In the wake of the debate on real versus artificial Christmas trees, I wondered whether there was any contest between live houseplants and fake ones.
There are, of course, advocates for both sides. Research says live plants clean the air, improve human productivity and reduce energy requirements. Advocates for synthetic houseplants say you will save on water and fertilizer, save energy taking care of the plant, protect from the heartbreak if a plant dies and reduce the chance of personal injury (not moving heavy pots of soil). Synthetic houseplants “survive” anywhere and only require an occasional dusting.
Although I typically advocate for live plants, a friend with silk ficus trees makes a good argument for synthetics. The leafy green trees really do brighten basements, and the lack of natural light makes it nearly impossible to support real plant life.

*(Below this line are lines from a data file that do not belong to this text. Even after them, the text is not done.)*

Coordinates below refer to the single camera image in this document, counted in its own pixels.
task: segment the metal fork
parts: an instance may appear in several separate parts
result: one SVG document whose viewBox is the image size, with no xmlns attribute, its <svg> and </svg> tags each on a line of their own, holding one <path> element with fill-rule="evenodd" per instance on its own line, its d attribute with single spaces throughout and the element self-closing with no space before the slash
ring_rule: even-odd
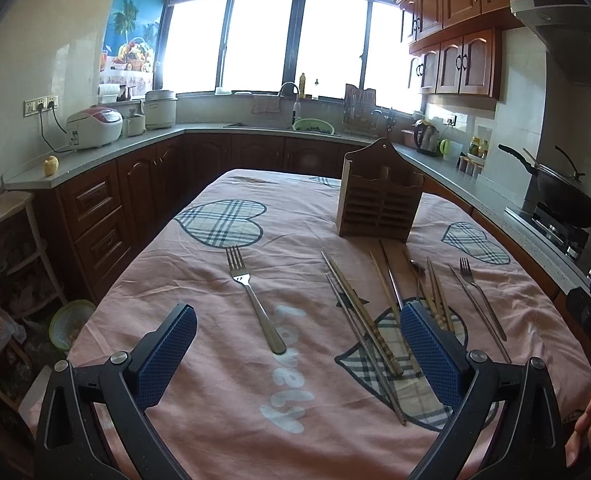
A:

I still like the idea of clean air, though, so I explored the research a little more closely.
Most universities and live plant advocates refer to a 1989 study by NASA. The study concludes that, “Low-light-requiring houseplants, along with activated carbon plant filters, have demonstrated the potential for improving indoor air quality by removing trace organic pollutants from the air in energy-efficient buildings.”
At the time of the NASA study, energy-efficient buildings were primarily those built during or after the late 1970s. Early energy-efficiency improvements reduced fresh air exchange, leading to indoor air pollution and “sick building syndrome.”
Did you notice the “along with activated carbon plant filters” part? Researchers grew plants in activated carbon, over potting soil, with the open-ended container over a fan and a container to collect excess water. I have yet to see this setup in anyone’s home, but I have great respect for you if you are growing your houseplants this way.
More recently, a study in India showed a reduction of “incidence of eye irritation by 52 percent, respiratory systems by 34 percent, headaches by 24 percent, lung impairment by 12 percent and asthma by 9 percent.”
Productivity increased 20 percent, and energy efficiency increased 15 percent due to the cleaner air.
Although the NASA study compared many common houseplants and found several to be good at removing pollutants, the study from India only used three plant species. To reproduce their results, you only need four shoulder-high Areca palms per person, 6-8 waist-high Mother-in-Law’s Tongue per person and a money plant.
In the Indian study, plants were grown hydroponically, and the leaves wiped each day. Researchers suggest wiping the leaves only once a week in cleaner air cities.
I couldn’t find any research that says the one live philodendron in the corner of your office or living room will do anything more for you than a nice silk one. I am going to keep growing live plants in my office and home, though. For my friend, I might pick up some fake flowers.